**DIRECTIONS FOR THIS TASK:** Restate each record word for word, omitting whatever pictures it holds.

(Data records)
****************************************

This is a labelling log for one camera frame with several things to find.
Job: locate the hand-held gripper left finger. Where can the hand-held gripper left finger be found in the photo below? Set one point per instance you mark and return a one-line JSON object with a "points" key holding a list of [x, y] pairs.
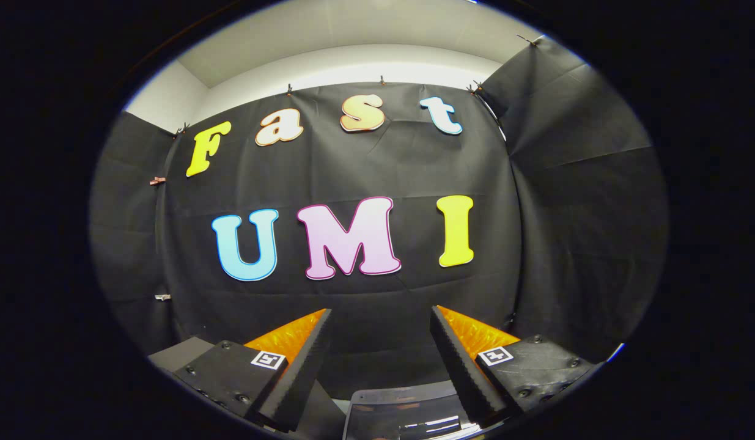
{"points": [[304, 373]]}

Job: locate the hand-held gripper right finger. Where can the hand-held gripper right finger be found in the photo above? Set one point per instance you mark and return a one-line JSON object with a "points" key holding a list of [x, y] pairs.
{"points": [[460, 366]]}

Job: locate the dark washing machine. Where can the dark washing machine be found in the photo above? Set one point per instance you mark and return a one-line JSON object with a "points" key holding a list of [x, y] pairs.
{"points": [[322, 418]]}

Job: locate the black backdrop cloth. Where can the black backdrop cloth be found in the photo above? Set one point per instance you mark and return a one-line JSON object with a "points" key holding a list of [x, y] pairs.
{"points": [[383, 165]]}

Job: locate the pink clip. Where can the pink clip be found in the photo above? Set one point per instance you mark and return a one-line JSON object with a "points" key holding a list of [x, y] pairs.
{"points": [[158, 181]]}

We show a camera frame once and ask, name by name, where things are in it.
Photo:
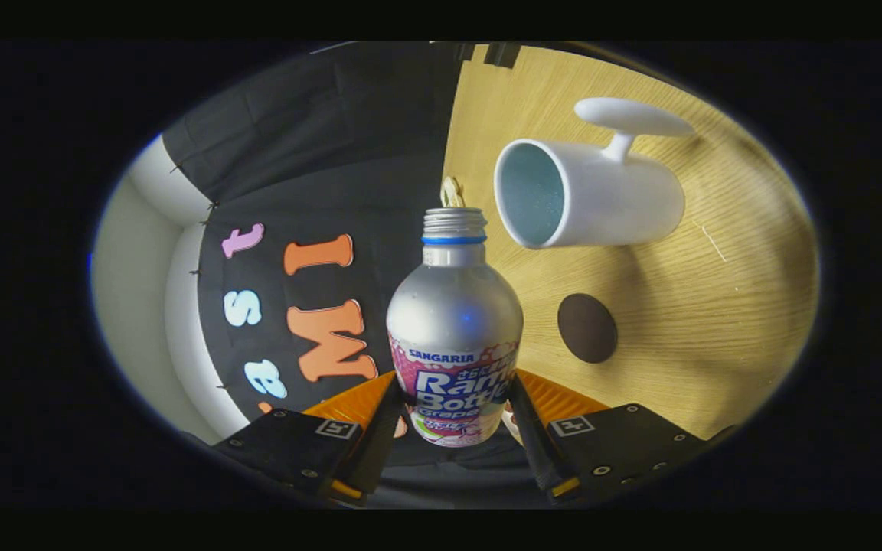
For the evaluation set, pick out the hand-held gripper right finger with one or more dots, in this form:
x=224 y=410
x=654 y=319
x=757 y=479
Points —
x=533 y=444

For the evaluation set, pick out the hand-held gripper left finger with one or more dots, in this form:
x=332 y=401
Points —
x=380 y=444

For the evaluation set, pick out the dark round coaster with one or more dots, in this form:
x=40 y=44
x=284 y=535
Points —
x=586 y=329

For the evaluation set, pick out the silver juice bottle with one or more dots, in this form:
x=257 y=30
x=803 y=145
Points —
x=452 y=321

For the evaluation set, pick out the white cup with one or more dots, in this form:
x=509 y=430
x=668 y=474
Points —
x=617 y=199

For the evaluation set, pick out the wooden table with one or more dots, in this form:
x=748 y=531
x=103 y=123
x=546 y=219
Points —
x=686 y=306

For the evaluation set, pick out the black backdrop cloth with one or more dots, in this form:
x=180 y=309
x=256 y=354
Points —
x=318 y=153

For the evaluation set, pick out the black table clamp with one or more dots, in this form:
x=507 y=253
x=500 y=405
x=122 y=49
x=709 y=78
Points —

****************************************

**TASK RESPONSE:**
This is a labelling log for one camera frame with several things to find.
Job: locate the hand-held gripper left finger. Where can the hand-held gripper left finger be found in the photo below? Set one point per instance you mark and return a one-line JSON object with a "points" key holding a list of [x, y] pairs.
{"points": [[304, 373]]}

Job: locate the hand-held gripper right finger. Where can the hand-held gripper right finger be found in the photo above? Set one point per instance you mark and return a one-line JSON object with a "points" key holding a list of [x, y] pairs.
{"points": [[460, 366]]}

Job: locate the dark washing machine. Where can the dark washing machine be found in the photo above? Set one point per instance you mark and return a one-line JSON object with a "points" key holding a list of [x, y] pairs.
{"points": [[322, 418]]}

Job: locate the black backdrop cloth. Where can the black backdrop cloth be found in the photo above? Set one point per instance you mark and return a one-line JSON object with a "points" key holding a list of [x, y] pairs.
{"points": [[383, 165]]}

Job: locate the pink clip. Where can the pink clip be found in the photo above? Set one point per instance you mark and return a one-line JSON object with a "points" key holding a list of [x, y] pairs.
{"points": [[158, 181]]}

We show a camera frame once and ask, name by name, where things are in it.
Photo:
For the evaluation set, pick out the hand-held gripper right finger with one or more dots, in this form:
x=224 y=410
x=654 y=319
x=757 y=479
Points —
x=533 y=444

For the evaluation set, pick out the hand-held gripper left finger with one or more dots, in this form:
x=332 y=401
Points —
x=380 y=444

For the evaluation set, pick out the dark round coaster with one or more dots, in this form:
x=40 y=44
x=284 y=535
Points —
x=586 y=329

For the evaluation set, pick out the silver juice bottle with one or more dots, in this form:
x=257 y=30
x=803 y=145
Points —
x=452 y=321

For the evaluation set, pick out the white cup with one or more dots, in this form:
x=509 y=430
x=668 y=474
Points —
x=617 y=199

For the evaluation set, pick out the wooden table with one or more dots, in this form:
x=748 y=531
x=103 y=123
x=546 y=219
Points —
x=686 y=306

For the evaluation set, pick out the black backdrop cloth with one or more dots, in this form:
x=180 y=309
x=256 y=354
Points —
x=318 y=153

For the evaluation set, pick out the black table clamp with one or more dots, in this form:
x=507 y=253
x=500 y=405
x=122 y=49
x=709 y=78
Points —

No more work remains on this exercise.